Malgré ces modèles, certains phénomènes de vieillissement restent relativement mal connus et de nombreuses incertitudes demeurent quand à la durée de vie que l'on peut attendre d'une batterie, même lorsque l'on connaît son "histoire".

Finalement, il apparaît que les compagnies d'électricité n'ont pas d'intérêt clair à utiliser des batteries des véhicules électriques car le modèle de valorisation n'est pour l'instant pas assuré. De plus, l'incertitude sur la durée de vie et les performances sont des points noirs auxquels les acteurs du secteur de l'électricité, sommés d'assurer un approvisionnement constant et de qualité, seront particulièrement sensibles. Enfin, d'autres obstacles au développement des marchés de seconde main sont à relever.
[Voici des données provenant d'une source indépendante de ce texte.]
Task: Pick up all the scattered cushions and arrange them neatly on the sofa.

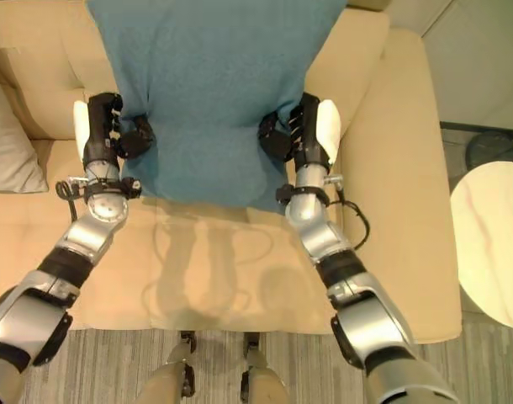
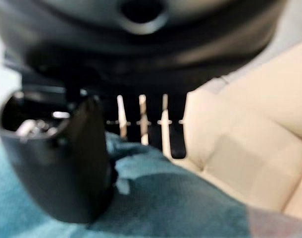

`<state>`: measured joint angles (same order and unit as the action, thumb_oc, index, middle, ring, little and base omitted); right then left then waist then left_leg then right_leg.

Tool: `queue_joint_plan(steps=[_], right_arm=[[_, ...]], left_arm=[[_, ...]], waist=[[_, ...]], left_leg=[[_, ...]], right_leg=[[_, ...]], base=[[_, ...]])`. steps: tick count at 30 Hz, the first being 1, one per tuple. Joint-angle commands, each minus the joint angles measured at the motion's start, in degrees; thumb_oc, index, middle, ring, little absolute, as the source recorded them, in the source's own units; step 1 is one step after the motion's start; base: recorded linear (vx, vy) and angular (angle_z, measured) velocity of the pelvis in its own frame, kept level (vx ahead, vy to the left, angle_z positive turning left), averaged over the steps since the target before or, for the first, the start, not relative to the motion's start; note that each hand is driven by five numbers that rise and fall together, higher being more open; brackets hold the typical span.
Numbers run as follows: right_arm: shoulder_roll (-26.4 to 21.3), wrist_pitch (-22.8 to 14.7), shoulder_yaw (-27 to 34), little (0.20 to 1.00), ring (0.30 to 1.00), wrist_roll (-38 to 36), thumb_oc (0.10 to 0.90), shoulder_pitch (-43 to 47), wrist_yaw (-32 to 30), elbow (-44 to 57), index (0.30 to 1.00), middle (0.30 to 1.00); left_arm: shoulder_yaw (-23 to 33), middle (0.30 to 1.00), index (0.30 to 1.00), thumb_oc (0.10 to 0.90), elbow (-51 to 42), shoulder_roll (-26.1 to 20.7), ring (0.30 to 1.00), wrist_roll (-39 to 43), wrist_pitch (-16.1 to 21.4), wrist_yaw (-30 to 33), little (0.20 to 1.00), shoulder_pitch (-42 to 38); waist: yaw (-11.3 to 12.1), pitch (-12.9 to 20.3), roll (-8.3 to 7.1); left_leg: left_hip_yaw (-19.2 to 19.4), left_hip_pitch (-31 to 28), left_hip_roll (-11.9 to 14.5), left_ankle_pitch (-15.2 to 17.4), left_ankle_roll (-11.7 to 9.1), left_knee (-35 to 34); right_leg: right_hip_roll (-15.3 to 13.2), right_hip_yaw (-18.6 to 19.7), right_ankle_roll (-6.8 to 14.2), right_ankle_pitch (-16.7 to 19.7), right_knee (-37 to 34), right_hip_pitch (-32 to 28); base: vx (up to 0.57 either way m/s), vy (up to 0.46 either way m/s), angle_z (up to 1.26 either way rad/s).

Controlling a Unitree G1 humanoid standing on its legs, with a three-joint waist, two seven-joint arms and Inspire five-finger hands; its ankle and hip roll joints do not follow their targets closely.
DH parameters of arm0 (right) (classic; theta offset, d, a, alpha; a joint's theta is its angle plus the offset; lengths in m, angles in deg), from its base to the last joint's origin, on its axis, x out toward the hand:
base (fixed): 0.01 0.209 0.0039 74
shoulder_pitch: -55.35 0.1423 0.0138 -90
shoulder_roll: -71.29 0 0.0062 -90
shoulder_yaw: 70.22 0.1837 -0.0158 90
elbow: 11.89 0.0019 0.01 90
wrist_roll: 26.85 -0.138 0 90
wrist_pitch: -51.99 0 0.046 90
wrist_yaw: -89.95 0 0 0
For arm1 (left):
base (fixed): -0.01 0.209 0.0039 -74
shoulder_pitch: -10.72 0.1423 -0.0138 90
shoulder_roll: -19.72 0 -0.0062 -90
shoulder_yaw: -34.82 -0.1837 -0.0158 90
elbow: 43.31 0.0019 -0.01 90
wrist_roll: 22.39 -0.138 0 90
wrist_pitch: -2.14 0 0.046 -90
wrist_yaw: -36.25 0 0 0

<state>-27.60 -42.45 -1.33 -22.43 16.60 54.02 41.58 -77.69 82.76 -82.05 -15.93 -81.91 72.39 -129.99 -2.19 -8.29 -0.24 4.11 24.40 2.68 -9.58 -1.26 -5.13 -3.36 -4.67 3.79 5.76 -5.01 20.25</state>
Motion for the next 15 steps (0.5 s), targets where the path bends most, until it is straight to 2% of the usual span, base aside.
queue_joint_plan(steps=[1,4,5,6,7,9,10,11,15], right_arm=[[-2.11,-3.39,-2.34,0.300,0.300,3.11,0.400,13.49,-3.86,-2.02,0.300,0.300],[-2.07,-2.59,-3.36,0.300,0.300,1.70,0.400,14.57,-2.98,-5.55,0.300,0.300],[-2.07,-1.24,-4.61,0.300,0.300,-0.21,0.400,15.79,-1.22,-10.41,0.300,0.300],[-2.04,-1.17,-5.20,0.371,0.371,-1.63,0.447,16.58,-0.36,-12.48,0.371,0.371],[-2.00,-1.03,-5.92,0.498,0.498,-3.56,0.532,17.14,1.30,-14.61,0.498,0.498],[-2.00,-1.09,-5.97,0.521,0.521,-3.60,0.547,17.25,1.32,-14.71,0.521,0.521],[-2.31,0.03,-6.73,0.900,0.900,-6.43,0.800,17.78,3.90,-17.75,0.900,0.900],[-1.89,0.13,-6.26,0.900,0.900,-7.00,0.800,17.08,4.11,-17.75,0.900,0.900],[-1.67,0.17,-5.57,0.900,0.900,-7.85,0.800,15.85,4.66,-17.52,0.900,0.900]], left_arm=[[-4.33,0.300,0.300,0.400,1.94,-1.96,0.300,-4.67,7.59,1.61,0.300,-15.51],[-4.82,0.300,0.300,0.400,3.65,-2.18,0.300,-4.35,7.29,1.35,0.300,-16.44],[-5.61,0.300,0.300,0.400,6.57,-1.62,0.300,-3.66,6.88,0.64,0.300,-16.98],[-5.68,0.300,0.300,0.400,7.70,-1.59,0.300,-3.07,6.97,0.49,0.300,-17.30],[-5.98,0.300,0.300,0.400,8.29,-1.81,0.300,-2.70,6.97,0.18,0.300,-17.56],[-5.97,0.300,0.300,0.400,8.32,-1.82,0.300,-2.69,6.99,0.17,0.300,-17.60],[-6.78,0.585,0.585,0.590,9.54,-2.40,0.585,-2.38,6.36,-1.02,0.585,-17.22],[-6.56,0.900,0.900,0.800,9.32,-2.26,0.900,-2.30,5.99,-1.19,0.900,-16.57],[-5.87,0.900,0.900,0.800,9.19,-1.82,0.900,-1.82,5.79,-1.63,0.900,-15.15]], waist=[[0.55,3.34,-1.76],[0.61,2.85,-1.68],[0.59,2.29,-1.63],[0.54,2.27,-1.66],[0.50,2.17,-1.68],[0.47,2.18,-1.66],[0.27,1.88,-1.67],[0.24,1.76,-1.68],[0.17,1.65,-1.71]], left_leg=[[0.57,0.23,-0.91,3.51,-4.03,0.13],[0.51,1.07,-0.91,3.25,-4.07,0.13],[0.29,2.36,-1.04,2.84,-4.15,0.13],[0.18,2.78,-1.12,2.73,-4.19,0.13],[0.16,3.12,-1.18,2.66,-4.23,0.13],[0.15,3.17,-1.18,2.65,-4.23,0.13],[0.07,3.81,-1.24,2.46,-4.30,0.13],[0.06,3.87,-1.27,2.49,-4.29,0.13],[0.07,4.12,-1.28,2.39,-4.31,0.13]], right_leg=[[-0.54,0.12,5.43,1.11,0.01,3.99],[-0.63,0.01,5.55,1.45,0.01,4.92],[-0.74,-0.07,5.65,1.91,0.01,6.27],[-0.71,-0.07,5.67,2.05,0.01,6.71],[-0.74,-0.14,5.69,2.20,0.01,7.10],[-0.74,-0.15,5.69,2.20,0.01,7.14],[-0.79,-0.27,5.76,2.49,0.01,7.91],[-0.79,-0.25,5.77,2.58,0.01,8.06],[-0.81,-0.34,5.81,2.61,0.01,8.21]], base=[[-0.07,-0.034,-0.16],[-0.05,-0.012,0.19],[-0.05,-0.022,0.40],[-0.08,-0.025,0.06],[-0.03,-0.007,0.10],[-0.02,-0.003,-0.17],[-0.03,-0.001,-0.30],[-0.04,0.001,-0.21],[-0.01,-0.001,0.12]])
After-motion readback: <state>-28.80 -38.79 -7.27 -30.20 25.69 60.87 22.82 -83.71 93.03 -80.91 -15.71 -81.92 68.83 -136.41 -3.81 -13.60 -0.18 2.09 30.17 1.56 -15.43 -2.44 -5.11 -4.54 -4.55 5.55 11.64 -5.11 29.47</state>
Les barrières au développement des marchés d'occasion

Comme nous le soulignions dans un précédent article [1], l'asymétrie d'information existant entre le premier et le second usager d'un objet est un frein au développement des marchés d'occasion. Dans la transaction, le client se demandera toujours les raisons qui poussent le vendeur à se défaire de l'objet. L'introduction de garanties de la part du vendeur ou de labels délivrés par un tiers "neutre" pourrait compenser le manque d'information. Cependant, si cela rassure le client, les effets bénéfiques escomptés ne sont pas toujours évidents. Au Royaume-Uni par exemple, une étude de l'Office of Fair Trading (OFT) [11] montre que lors de l'achat d'un véhicule d'occasion, les consommateurs qui passent par un concessionnaire acceptent de payer un peu plus pour la tranquillité d'esprit que cela leur apporte. Bien que leurs attentes varient selon la taille du concessionnaire et la relation qu'ils ont avec lui, les clients pensent que celui-ci va assurer au minimum le service requis par la loi. Or, d'après l'OFT, l'étude montre que ce n'est souvent pas le cas en pratique. Parmi les personnes interrogées, presque un consommateur sur cinq a eu un problème avec sa voiture d'occasion, dont la grande majorité assez rapidement après l'achat du véhicule (70% des problèmes sont décelés dans les premiers mois suivant la vente); ce qui laisse supposer que les défauts ou les causes du problèmes étaient présents au moment de la transaction.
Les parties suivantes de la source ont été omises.